Lot van joden en moslims[bewerken | brontekst bewerken]

Herovering van het kasteel van Boeda in 1686 (door Gyula Benczúr, 1896). Olieverfschildering van de intocht van de christelijke troepen.

Voor de val van Boeda leefden er naar schatting 1.000 Joden in de stad.[5] Hiervan werd meer dan de helft gedood door de veroveraars.[5] Volgens ooggetuige Isaac Schulhof werden 72 Joden, die onderdak zochten in de synagoge, vermoord.[5] Daarnaast verloor Schulhof ook zijn vrouw en zoon, zijn huis en al zijn andere bezittingen.[5] Nog eens honderden werden langs de oevers van de Donau vermoord door dronken huurlingen.[5] Honderden Joden en 6.000 moslims werden tot slaaf gemaakt.[5] Veel Joodse gevangenen werden vrijgekocht door Samuel Oppenheimer, de bankier van de Habsburgse keizer, en anderen met geld dat ingezameld werd door Joodse gemeenschappen uit heel Europa.[5]

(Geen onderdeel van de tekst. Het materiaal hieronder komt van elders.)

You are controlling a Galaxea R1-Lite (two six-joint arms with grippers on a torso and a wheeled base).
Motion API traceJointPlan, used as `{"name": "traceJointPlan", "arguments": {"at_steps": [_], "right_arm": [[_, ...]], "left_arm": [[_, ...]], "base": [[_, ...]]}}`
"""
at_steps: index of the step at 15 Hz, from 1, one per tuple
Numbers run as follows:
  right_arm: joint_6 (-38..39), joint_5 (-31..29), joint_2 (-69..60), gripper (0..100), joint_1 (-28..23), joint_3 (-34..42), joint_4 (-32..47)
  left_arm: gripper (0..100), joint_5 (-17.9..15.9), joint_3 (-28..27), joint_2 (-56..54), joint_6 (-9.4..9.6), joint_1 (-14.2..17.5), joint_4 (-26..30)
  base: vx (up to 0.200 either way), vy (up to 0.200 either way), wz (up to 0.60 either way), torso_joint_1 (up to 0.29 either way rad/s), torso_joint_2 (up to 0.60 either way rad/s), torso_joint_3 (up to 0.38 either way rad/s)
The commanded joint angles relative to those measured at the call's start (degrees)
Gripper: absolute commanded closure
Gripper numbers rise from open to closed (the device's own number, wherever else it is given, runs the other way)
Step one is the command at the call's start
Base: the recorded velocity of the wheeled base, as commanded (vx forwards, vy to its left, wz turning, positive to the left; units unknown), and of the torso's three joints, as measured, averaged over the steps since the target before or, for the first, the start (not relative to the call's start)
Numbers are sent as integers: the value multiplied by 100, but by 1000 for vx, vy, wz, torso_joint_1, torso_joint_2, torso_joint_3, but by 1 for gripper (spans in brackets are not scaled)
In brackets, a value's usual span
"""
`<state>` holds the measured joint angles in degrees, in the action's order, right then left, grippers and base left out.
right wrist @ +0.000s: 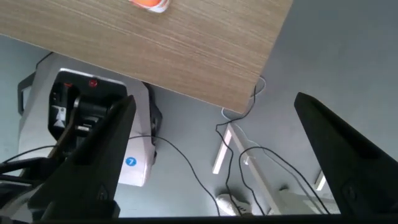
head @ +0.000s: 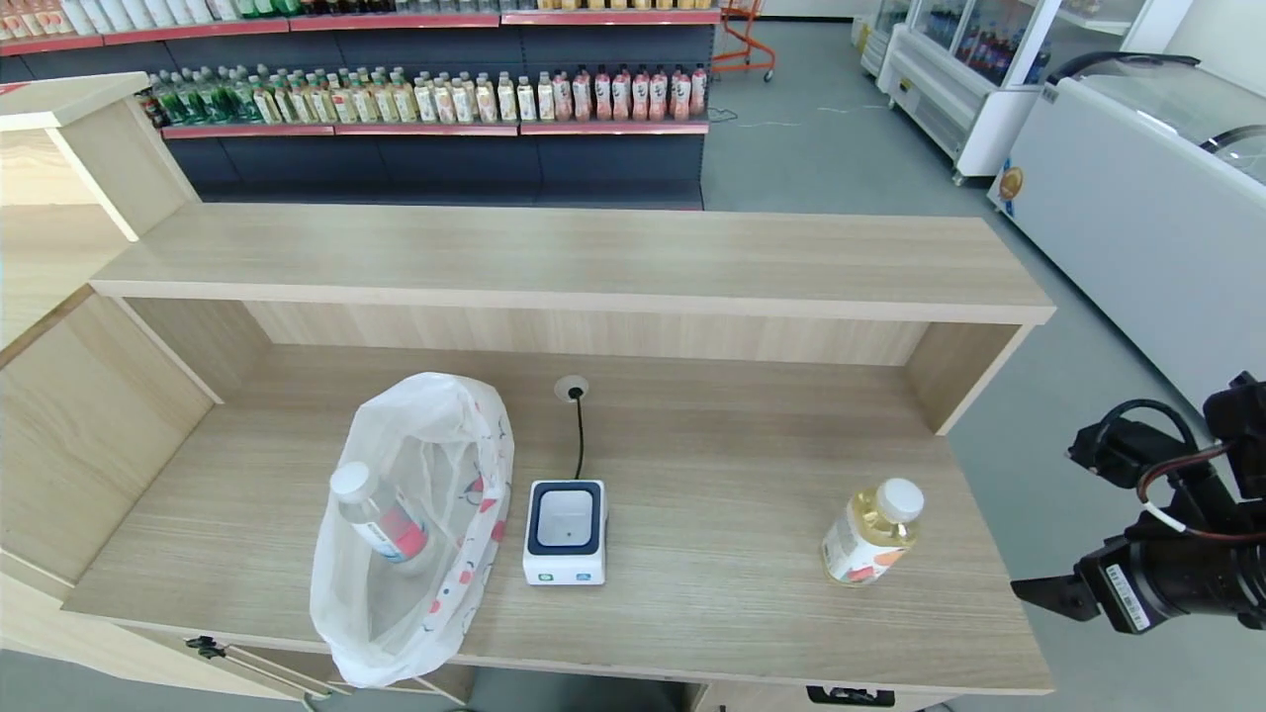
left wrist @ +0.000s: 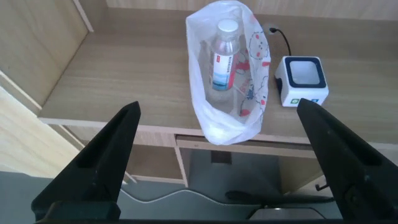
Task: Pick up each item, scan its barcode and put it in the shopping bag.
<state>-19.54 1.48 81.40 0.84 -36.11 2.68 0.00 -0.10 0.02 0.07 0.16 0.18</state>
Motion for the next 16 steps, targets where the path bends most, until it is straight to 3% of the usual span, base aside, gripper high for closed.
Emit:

Nasleep[bewerken | brontekst bewerken]

Met de val van Boeda kwam er een eind aan de 145 jaar lang durende Ottomaanse heerschappij over de stad.[2] Het rijksleger werd op 2 september versterkt door 8.000 hulptroepen, waarmee ze in de daaropvolgende maanden een groot deel van Ottomaans Hongarije innamen.[1][2] Vanwege de belegering werd ook het middeleeuwse kasteel van Boeda verwoest.[2]